So, what's that old saying.. "the best laid plans"... or "If you want to make God laugh, TELL him your plans".... well, it's seems that both apply to my plans of this past weekend.
I woke up around 2:00 am Friday morning with my heart racing... I laid in bed for a few moments, wondering if I had had some kind of a night mare and then listened to hear if some noise woke me. Neither idea applied... I got up, went to the bathroom, and tried to pull it together and figure out what was going on. I didn't feel that great, but in the middle of night out of a sound sleep...who would, so I went back to bed. For the rest of the night I was up and down, not the way I felt at first, but just not feeling that great. Around 7:00, Ed kissed me goodbye and headed out for work, since I had nothing pressing that day, I decided to sleep again and just get up when I did. About an hour later, I gave up and got up.. still not feeling great.
I had a few dogs in for boarding, so I went to get them out and fed, and as I was going down to the kennel, I felt like I completely ran out of energy. I pushed threw, got the dogs out and their breakfast made, and then headed back upstairs, thinking "I need to sit down".... I sat for a bit, then went to bring the dogs in and again, that same... out of energy feeling, followed by thinking I might faint. This scared me... so once the dogs were in, I decided I was going to call Ed home from work. I didn't dare head to the barn....
I called Ed at work and asked him to come home. Now since this is something that I NEVER do, everyone knew right away something was up. Ed must have called Kass, because she was right on the phone, and then Deb kept calling to check on me, but all I could do was sit in my chair.
Once Ed was home, I asked him to get the barn chores done, check the dogs, and then told him I need to run down to the local ergent care and see what was going on. I felt kind of foolish, because one minute I wasn't great and then a few minutes later, I felt OK and was worried that I had "worried everyone else" for no reason. But we headed down to the ergent care just the same.
They checked me in, everything seemed OK.. blood pressure, temp... but then they checked my pulse and the nurse said "I'm just going to hook you up and take a look at your heart"... and then some how I knew (and she did in a mere couple of seconds)... I was in a-fib......I couldn't believe it!!!!! Now, we are well versed in "a-fib" because Ed has dealt with this for years, and I thought, "no way can it be my turn".... but sure enough.
so, they asked all the questions, "have I had this before, do I drink, smoke or whatever"... on and on.. of which I say no.

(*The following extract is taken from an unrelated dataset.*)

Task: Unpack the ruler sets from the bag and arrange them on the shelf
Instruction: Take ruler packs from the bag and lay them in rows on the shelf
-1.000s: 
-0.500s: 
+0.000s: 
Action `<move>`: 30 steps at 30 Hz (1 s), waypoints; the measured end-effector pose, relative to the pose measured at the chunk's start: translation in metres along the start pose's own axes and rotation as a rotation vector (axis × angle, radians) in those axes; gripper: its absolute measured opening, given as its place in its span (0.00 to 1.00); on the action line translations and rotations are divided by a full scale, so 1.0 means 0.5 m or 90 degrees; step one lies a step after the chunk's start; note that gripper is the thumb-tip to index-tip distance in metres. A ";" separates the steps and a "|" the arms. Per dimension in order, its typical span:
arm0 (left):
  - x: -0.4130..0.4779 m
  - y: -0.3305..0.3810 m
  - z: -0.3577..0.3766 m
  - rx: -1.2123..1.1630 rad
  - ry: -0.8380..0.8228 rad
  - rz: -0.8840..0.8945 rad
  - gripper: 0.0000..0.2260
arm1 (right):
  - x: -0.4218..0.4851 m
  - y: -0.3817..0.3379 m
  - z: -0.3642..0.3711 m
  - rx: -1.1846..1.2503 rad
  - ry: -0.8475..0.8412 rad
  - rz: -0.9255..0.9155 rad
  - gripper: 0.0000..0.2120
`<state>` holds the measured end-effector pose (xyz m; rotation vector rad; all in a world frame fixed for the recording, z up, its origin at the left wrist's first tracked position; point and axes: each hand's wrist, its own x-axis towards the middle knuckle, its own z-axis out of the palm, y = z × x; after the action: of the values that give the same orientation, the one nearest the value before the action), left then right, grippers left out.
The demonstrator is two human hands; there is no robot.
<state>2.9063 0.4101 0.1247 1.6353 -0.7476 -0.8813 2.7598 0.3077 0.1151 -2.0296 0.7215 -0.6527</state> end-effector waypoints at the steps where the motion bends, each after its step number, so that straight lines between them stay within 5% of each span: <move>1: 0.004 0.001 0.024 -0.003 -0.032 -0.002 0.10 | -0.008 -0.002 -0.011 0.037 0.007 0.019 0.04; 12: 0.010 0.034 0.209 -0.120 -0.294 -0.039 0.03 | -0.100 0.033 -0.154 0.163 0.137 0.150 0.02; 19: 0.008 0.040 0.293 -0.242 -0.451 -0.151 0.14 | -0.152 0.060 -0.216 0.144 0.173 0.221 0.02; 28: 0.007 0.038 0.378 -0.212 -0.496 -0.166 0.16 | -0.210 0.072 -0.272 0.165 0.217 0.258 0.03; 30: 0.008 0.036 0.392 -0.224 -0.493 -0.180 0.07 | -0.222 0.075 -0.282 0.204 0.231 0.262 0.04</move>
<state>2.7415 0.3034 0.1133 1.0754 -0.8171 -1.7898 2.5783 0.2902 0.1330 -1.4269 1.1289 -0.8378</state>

And then on top of that, with the farm and the animals and the like, sitting around is NOT my life style, so why in world would this be happening. They kept me there for a while and I did begin to feel better, so talked to Ed about what we would have to finish up when I got home... mainly.. that Kas and I were going to have a yard sale at her house on Saturday and I hadn't finished packing up all the things I was going to bring. Ed smiled and said "hon... you're not having a yard sale... you'll be going to the hospital".... What????? I needed to be home... too much to do!!!

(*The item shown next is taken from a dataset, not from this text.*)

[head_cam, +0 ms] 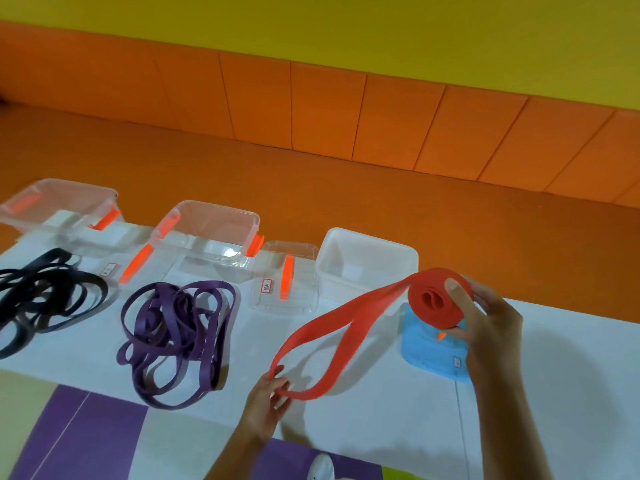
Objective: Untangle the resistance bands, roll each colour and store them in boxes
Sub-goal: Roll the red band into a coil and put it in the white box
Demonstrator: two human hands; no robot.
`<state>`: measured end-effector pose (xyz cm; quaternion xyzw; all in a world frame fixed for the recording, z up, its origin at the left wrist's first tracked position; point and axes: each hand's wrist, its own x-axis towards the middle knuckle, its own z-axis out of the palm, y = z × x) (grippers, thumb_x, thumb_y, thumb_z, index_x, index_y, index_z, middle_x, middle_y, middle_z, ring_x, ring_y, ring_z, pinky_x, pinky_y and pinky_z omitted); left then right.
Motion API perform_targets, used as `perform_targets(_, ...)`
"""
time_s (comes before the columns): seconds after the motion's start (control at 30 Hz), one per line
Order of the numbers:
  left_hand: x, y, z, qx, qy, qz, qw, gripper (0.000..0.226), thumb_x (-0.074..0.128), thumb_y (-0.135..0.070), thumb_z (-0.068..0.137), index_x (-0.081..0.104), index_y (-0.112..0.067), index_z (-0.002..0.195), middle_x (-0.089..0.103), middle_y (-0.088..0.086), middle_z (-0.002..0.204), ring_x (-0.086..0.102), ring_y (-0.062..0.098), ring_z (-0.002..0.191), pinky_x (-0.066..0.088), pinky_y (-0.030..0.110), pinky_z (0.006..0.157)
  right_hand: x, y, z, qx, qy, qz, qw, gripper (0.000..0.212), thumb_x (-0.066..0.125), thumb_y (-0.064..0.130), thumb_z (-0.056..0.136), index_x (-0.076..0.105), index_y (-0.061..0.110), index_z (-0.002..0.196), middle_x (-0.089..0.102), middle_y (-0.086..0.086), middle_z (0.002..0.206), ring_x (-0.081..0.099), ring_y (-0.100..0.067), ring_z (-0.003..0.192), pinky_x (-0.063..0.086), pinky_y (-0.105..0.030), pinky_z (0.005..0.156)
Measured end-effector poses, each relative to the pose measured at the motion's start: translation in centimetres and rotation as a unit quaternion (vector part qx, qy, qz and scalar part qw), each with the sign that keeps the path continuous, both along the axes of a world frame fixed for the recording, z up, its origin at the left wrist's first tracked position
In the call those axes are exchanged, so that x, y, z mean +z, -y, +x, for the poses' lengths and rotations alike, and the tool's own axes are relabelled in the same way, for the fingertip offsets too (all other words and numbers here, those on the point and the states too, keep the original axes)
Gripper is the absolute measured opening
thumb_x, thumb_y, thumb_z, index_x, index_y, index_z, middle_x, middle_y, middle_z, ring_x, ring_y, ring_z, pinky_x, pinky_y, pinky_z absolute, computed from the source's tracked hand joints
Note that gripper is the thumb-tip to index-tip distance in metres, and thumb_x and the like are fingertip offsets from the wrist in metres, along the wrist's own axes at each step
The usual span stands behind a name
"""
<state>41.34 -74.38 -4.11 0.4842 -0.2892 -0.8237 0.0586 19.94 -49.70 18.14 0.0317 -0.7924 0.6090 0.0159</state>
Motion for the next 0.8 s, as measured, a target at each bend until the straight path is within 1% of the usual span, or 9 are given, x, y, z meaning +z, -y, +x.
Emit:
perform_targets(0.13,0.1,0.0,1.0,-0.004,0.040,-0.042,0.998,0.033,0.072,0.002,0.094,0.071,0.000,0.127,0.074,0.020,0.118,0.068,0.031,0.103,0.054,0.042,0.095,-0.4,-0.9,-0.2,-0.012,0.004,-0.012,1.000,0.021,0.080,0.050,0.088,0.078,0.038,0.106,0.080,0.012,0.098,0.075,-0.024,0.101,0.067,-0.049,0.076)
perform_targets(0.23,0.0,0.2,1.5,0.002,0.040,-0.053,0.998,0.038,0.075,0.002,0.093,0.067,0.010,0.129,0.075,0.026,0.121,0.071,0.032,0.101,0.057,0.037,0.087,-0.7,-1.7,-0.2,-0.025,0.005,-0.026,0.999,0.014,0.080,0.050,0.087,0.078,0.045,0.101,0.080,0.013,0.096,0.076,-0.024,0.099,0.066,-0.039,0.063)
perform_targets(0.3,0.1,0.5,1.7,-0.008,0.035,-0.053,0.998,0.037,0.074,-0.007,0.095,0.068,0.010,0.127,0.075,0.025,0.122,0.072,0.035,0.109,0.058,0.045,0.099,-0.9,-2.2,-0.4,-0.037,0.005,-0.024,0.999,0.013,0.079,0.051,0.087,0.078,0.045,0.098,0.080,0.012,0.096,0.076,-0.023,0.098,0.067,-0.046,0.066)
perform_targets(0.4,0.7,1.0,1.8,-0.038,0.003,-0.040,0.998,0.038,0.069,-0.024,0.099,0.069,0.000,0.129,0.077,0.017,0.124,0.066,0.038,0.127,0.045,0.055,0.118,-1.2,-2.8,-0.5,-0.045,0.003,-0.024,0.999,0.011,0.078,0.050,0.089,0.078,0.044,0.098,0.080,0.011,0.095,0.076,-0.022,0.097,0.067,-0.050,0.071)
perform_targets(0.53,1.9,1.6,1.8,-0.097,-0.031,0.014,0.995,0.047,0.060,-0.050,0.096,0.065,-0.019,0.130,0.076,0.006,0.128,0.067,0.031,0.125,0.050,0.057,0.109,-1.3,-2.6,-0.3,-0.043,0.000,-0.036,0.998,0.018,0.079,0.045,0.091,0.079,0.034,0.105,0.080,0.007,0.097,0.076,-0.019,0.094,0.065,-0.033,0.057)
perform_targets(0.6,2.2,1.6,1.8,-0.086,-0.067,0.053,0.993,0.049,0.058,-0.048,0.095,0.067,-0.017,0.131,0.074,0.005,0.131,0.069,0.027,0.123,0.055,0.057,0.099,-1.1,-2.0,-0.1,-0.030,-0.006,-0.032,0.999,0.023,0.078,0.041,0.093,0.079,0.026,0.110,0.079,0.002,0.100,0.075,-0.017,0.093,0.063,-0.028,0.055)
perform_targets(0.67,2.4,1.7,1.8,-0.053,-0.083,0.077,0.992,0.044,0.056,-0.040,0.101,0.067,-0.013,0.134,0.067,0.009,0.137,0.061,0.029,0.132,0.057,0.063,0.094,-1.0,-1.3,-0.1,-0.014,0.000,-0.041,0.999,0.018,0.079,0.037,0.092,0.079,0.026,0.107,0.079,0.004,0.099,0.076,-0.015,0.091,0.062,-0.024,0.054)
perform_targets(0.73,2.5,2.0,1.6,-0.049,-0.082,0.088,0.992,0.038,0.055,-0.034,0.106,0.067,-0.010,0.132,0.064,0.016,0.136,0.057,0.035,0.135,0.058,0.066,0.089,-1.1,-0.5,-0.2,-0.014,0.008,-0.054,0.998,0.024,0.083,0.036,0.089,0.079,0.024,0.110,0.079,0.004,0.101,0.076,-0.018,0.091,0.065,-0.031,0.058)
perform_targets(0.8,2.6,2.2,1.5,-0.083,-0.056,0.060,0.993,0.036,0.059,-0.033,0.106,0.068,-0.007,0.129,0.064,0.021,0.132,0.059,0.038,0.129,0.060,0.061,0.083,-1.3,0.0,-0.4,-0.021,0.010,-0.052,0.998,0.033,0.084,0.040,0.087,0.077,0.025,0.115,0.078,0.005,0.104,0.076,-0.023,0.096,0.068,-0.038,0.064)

but, he hit the nail on the head.... a few hours later, after a nice ambulance ride.. I find myself at the hospital. They had already scheduled all kinds of tests and scans, so I wasn't in my room for a few moments and I was off. All the tests and scans showed everything perfectly normal (in fact, the doctor made a nice comment on how healthy and strong my heart is)... and because I hadn't had anything to eat... they decided that I would be cardio-verted right away and get the heart back into normal rhythm.... this was all done before Ed even made it to the hospital. (he had gone back to the farm to make sure all the animals were settled before heading down).
I had an over night at the hospital (a very nice lobster roll for supper) and by Saturday morning I was more than anxious to get out and get home. My heart stayed in rhythm all night and the next morning the doctor came in and said... "it was unexplained why it happened"... teasing him I asked if Ed and I could have the "family plan"......

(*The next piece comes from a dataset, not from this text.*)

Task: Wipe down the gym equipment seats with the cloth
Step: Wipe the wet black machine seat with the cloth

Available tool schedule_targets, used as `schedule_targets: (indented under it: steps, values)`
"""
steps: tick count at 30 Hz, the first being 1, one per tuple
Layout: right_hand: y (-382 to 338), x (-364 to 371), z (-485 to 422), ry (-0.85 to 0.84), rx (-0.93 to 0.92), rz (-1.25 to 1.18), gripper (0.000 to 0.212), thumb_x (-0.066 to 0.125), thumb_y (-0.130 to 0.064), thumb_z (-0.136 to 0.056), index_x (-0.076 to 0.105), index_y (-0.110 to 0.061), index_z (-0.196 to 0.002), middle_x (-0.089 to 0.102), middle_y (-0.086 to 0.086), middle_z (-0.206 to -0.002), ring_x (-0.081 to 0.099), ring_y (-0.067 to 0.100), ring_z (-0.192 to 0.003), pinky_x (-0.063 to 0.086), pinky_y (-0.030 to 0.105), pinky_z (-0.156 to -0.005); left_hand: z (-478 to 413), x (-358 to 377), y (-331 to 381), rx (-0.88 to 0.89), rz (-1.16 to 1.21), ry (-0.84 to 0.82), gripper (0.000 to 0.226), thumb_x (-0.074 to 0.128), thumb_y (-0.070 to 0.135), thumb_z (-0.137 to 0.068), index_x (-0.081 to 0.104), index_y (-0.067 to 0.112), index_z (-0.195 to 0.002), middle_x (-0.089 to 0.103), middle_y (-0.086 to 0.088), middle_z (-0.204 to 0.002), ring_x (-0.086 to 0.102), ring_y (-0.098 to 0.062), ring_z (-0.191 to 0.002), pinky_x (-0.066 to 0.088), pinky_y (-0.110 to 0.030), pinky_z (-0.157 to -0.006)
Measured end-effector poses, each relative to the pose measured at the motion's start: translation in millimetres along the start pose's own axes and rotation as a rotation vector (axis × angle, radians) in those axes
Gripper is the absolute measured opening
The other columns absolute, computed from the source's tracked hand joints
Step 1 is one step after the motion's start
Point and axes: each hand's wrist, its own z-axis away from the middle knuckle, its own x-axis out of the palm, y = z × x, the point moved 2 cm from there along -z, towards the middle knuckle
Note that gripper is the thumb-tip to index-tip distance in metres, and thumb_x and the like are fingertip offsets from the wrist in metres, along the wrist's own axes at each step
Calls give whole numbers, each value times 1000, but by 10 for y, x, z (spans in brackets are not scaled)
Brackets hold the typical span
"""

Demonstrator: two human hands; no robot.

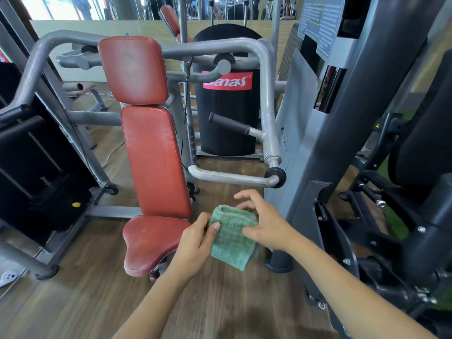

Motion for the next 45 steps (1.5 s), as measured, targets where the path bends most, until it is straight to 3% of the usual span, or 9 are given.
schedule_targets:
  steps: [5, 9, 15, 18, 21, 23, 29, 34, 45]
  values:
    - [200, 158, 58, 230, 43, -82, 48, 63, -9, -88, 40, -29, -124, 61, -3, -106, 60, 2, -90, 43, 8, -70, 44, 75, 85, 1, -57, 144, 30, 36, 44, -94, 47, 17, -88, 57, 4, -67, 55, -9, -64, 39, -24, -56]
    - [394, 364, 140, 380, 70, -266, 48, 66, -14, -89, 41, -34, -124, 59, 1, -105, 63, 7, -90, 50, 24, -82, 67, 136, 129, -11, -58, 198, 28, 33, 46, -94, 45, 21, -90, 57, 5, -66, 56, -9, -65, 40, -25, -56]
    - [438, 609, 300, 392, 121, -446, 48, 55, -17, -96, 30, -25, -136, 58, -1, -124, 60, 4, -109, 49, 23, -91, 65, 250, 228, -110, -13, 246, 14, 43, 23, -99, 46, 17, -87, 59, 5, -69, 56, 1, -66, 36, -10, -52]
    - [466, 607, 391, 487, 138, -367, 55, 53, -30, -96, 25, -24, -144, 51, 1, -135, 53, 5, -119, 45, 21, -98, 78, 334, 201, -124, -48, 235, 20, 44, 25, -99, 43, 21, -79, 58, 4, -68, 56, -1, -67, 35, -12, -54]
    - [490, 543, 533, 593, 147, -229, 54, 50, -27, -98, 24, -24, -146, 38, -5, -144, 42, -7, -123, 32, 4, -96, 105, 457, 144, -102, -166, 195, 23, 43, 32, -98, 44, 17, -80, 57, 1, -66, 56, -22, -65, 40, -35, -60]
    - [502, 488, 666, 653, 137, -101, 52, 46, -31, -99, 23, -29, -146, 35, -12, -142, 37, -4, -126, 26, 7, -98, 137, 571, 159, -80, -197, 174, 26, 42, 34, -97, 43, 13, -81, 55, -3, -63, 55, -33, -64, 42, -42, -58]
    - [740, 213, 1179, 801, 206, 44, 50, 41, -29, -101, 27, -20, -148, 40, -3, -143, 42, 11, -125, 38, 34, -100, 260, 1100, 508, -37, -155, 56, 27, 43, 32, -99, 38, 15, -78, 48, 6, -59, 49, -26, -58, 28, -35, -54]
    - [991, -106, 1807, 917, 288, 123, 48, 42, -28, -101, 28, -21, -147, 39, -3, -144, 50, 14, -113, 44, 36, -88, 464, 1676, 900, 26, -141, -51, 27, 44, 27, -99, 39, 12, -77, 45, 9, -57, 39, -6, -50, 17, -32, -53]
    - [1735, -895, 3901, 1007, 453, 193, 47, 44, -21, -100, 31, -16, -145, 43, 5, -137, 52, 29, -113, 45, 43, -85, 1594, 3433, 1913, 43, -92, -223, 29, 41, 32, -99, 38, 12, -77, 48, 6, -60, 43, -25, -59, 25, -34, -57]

I have felt great since being home, the doctor said it would be good if I could get some weight off, watch the caffeine and resume my life and do everything that I always do. Other than feeling just a tad tired, I am back to normal and feeling great.
There is an excellent chance that it won't happen again... or for a very long time.. which is fine by me. It's a scary feeling, but one thing for sure, I have a super new appreciation for what Ed deals with when his heart acts up..... and I know we have been married for almost 32 years (on august 22nd).. and we share many things, often dress alike and even finish each other's thoughts, but sharing this... well.... now it's gone a bit too far!!!!!